Goal of the exercise
Return only the line that contains "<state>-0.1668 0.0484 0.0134" and each line after it, through the last line of the data below, copied exactly.

(Data section begins)

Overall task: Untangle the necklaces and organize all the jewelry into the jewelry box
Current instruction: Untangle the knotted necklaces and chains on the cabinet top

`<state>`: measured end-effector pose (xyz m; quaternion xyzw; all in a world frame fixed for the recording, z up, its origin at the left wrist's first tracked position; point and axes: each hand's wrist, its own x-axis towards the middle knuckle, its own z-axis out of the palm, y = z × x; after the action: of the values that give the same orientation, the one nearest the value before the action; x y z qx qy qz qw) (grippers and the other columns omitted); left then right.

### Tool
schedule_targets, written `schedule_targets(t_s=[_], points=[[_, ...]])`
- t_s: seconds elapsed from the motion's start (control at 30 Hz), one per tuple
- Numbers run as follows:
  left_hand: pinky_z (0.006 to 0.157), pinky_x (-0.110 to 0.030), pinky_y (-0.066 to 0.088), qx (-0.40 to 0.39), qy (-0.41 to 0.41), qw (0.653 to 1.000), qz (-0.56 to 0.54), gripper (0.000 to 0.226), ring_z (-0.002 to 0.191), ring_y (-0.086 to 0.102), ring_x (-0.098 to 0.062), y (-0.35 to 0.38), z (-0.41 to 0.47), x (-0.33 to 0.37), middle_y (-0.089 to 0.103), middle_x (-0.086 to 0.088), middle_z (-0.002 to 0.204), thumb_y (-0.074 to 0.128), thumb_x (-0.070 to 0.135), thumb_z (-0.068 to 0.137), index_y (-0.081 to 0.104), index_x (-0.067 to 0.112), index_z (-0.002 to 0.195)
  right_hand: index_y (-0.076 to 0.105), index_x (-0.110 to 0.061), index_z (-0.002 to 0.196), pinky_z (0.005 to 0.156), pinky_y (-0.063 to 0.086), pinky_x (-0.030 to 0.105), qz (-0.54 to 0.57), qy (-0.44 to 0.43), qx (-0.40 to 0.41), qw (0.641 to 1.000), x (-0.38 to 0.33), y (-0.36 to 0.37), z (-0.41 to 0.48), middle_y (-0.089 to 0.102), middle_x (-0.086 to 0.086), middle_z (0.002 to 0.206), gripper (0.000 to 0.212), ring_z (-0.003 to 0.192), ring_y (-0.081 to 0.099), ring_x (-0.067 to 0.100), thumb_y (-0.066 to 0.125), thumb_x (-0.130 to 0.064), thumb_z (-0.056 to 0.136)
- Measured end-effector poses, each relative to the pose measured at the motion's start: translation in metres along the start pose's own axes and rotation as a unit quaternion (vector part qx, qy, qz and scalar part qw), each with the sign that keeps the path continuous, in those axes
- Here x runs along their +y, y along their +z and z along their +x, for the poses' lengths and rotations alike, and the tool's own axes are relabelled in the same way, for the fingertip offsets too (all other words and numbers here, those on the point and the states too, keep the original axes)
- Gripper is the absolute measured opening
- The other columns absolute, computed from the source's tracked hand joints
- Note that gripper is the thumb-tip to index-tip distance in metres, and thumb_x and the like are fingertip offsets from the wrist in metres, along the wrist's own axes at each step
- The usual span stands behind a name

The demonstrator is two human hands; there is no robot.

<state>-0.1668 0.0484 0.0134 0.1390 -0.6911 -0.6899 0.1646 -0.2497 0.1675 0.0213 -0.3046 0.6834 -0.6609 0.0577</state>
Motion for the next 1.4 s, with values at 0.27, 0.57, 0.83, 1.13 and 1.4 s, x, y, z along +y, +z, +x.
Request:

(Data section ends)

Answer to this exercise
<state>-0.1668 0.0484 0.0134 0.1390 -0.6911 -0.6899 0.1646 -0.2497 0.1675 0.0213 -0.3046 0.6834 -0.6609 0.0577</state>
Motion for the next 1.4 s, with values at 0.27, 0.57, 0.83, 1.13 and 1.4 s, x, y, z along +y, +z, +x.
Request:

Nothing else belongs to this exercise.